>>>

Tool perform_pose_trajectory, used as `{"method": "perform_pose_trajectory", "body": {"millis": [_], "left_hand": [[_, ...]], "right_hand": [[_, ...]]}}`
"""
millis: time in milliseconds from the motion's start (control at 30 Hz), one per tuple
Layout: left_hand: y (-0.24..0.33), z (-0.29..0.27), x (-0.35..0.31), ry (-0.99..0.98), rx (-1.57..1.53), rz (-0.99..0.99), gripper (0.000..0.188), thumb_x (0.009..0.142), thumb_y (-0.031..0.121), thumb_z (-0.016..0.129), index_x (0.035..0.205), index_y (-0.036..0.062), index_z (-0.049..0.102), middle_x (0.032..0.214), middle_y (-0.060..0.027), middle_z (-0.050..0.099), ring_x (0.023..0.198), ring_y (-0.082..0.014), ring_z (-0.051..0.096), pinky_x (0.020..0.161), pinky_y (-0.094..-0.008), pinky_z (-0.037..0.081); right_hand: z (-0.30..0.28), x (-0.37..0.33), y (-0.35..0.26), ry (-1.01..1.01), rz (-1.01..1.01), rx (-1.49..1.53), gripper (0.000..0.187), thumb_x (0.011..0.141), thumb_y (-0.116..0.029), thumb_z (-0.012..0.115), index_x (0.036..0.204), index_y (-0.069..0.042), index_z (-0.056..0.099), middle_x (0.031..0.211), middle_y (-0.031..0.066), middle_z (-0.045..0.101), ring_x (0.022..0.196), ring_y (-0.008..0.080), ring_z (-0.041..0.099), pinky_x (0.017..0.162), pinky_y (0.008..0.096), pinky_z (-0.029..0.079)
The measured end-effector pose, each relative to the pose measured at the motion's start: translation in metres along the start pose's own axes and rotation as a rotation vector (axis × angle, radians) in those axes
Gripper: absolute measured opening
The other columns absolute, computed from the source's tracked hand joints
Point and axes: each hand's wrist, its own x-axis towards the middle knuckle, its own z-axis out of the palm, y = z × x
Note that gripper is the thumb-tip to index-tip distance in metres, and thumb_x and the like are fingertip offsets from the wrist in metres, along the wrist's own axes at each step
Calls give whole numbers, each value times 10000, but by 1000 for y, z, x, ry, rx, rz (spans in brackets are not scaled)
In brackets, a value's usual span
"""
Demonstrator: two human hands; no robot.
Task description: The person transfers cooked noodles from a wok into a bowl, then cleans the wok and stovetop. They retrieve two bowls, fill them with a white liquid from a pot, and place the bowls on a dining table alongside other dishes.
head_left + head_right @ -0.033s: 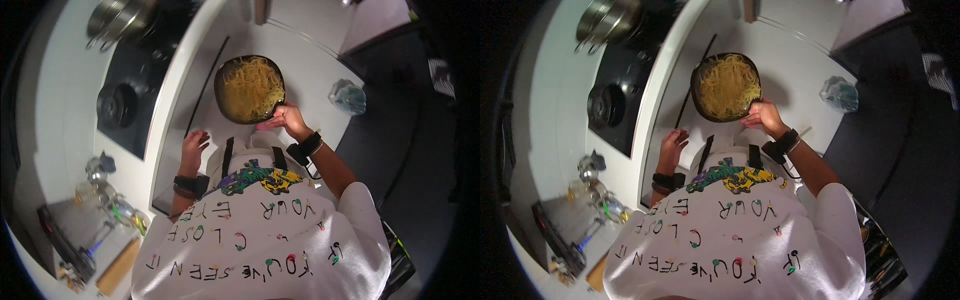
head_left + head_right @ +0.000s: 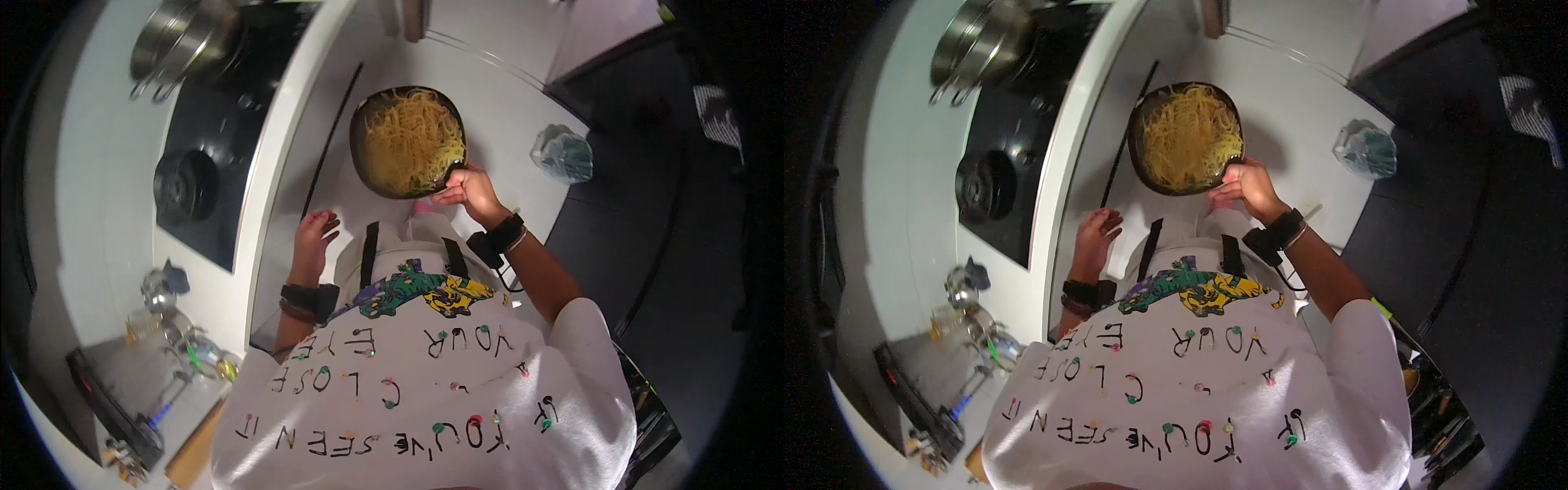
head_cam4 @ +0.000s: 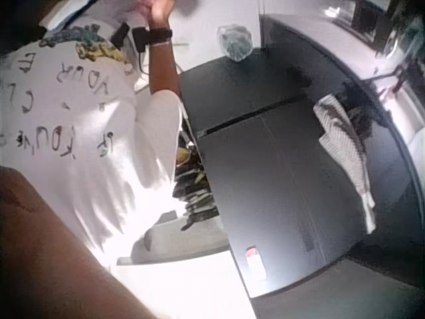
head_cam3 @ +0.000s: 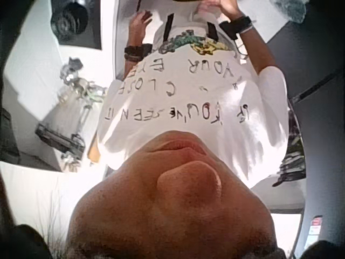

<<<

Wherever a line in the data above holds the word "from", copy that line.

millis: time in milliseconds from the motion's start (control at 30 Hz), one per tuple
The other columns absolute, computed from the source's tracked hand joints
Note that gripper is the thumb-tip to index-tip distance in metres, and thumb_x and the like are fingertip offsets from the wrist in metres, along the wrist's own axes at each step
Task description: The person transfers cooked noodles from a wok into a bowl, then cleans the wok and stovetop. They retrieve two bowls, fill them with a white liquid from a pot, and place the bowls on a dining table alongside other dishes.

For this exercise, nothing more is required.